§ Work task
Omit pictures and quote the listing below line by line, from its start through the line that holds "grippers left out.".

=======

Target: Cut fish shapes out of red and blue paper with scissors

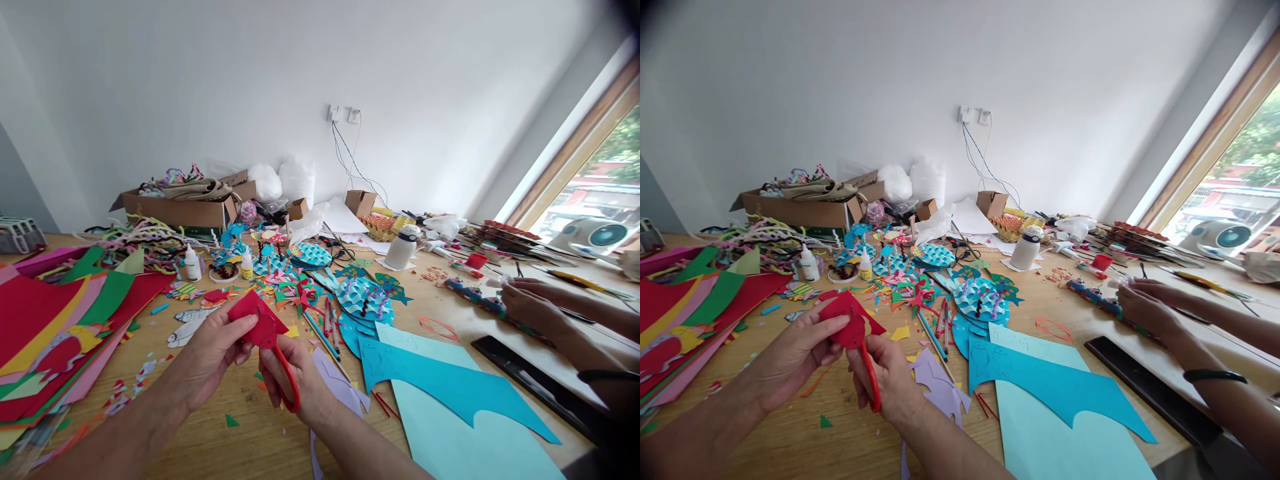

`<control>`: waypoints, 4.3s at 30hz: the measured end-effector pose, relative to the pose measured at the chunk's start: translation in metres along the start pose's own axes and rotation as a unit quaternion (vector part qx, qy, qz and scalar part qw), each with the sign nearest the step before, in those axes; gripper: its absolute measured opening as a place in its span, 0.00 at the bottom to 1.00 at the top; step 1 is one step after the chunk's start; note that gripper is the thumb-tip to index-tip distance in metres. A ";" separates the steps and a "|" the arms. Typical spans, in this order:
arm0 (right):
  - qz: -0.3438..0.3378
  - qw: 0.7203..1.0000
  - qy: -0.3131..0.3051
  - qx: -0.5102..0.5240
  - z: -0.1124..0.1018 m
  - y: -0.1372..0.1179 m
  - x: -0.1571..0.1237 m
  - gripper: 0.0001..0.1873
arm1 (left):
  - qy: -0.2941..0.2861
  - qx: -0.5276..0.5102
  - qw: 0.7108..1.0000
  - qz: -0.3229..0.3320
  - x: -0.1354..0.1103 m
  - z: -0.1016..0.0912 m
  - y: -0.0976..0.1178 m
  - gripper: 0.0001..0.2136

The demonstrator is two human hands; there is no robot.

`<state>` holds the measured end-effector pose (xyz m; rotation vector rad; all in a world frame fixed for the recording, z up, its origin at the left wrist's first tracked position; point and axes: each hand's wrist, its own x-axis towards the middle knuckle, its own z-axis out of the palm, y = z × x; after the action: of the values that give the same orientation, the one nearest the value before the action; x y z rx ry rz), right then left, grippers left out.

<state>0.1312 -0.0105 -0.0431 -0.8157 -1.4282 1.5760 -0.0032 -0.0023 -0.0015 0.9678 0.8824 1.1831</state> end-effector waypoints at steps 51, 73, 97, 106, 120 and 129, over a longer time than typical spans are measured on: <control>0.009 1.000 -0.007 -0.019 0.001 0.002 0.000 0.31 | 0.010 0.007 1.000 0.003 -0.001 -0.001 0.000 0.08; 0.025 0.998 -0.009 -0.051 0.001 -0.003 0.000 0.30 | 0.022 0.053 0.998 0.030 -0.003 0.005 0.001 0.08; 0.031 0.999 0.013 -0.038 0.004 -0.002 0.000 0.30 | 0.011 0.025 1.000 0.003 -0.004 0.005 -0.001 0.08; 0.019 0.999 0.014 -0.027 0.004 -0.006 0.000 0.29 | 0.006 0.041 0.999 -0.010 -0.003 0.004 -0.003 0.08; 0.001 0.999 0.022 -0.025 0.001 0.000 0.004 0.27 | -0.013 0.050 0.998 -0.023 -0.003 0.002 -0.008 0.09; -0.010 1.000 0.015 -0.014 -0.001 0.005 0.003 0.27 | -0.011 0.059 0.997 -0.042 -0.004 0.001 -0.008 0.09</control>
<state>0.1306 -0.0075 -0.0481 -0.8353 -1.4369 1.5255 -0.0003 -0.0075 -0.0081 1.0269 0.9755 1.0568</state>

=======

§ Answer to this exercise
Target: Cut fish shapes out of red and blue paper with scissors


`<control>`: waypoints, 4.3s at 30hz: the measured end-effector pose, relative to the pose measured at the chunk's start: translation in metres along the start pose's own axes and rotation as a unit quaternion (vector part qx, qy, qz and scalar part qw), each with the sign nearest the step before, in those axes; gripper: its absolute measured opening as a place in its span, 0.00 at the bottom to 1.00 at the top; step 1 is one step after the chunk's start; note that gripper is the thumb-tip to index-tip distance in metres. A ";" separates the steps and a "|" the arms. Typical spans, in this order:
arm0 (right):
  - qz: -0.3438..0.3378
  - qw: 0.7203..1.0000
  - qy: -0.3131..0.3051
  - qx: -0.5102..0.5240
  - z: -0.1124..0.1018 m
  - y: -0.1372..0.1179 m
  - x: -0.1571..0.1237 m
  - gripper: 0.0001..0.1873
arm1 (left):
  - qy: -0.2941..0.2861
  - qx: -0.5276..0.5102
  - qw: 0.7108..1.0000
  - qz: -0.3229..0.3320
  - x: -0.1354..0.1103 m
  - z: -0.1016..0.0912 m
  - y: -0.0976..0.1178 m
  - gripper: 0.0001..0.2136

The demonstrator is two human hands; there is no robot.

`<state>` holds the measured end-effector pose (xyz m; rotation vector rad; all in a world frame fixed for the recording, z up, its origin at the left wrist's first tracked position; point and axes: each hand's wrist, its own x-axis towards the middle knuckle, its own z-axis out of the palm, y = z × x; after the action: of the values that give the same orientation, the one nearest the value before the action; x y z rx ry rz), right then left, grippers left out.

Nothing else remains to be done for this exercise.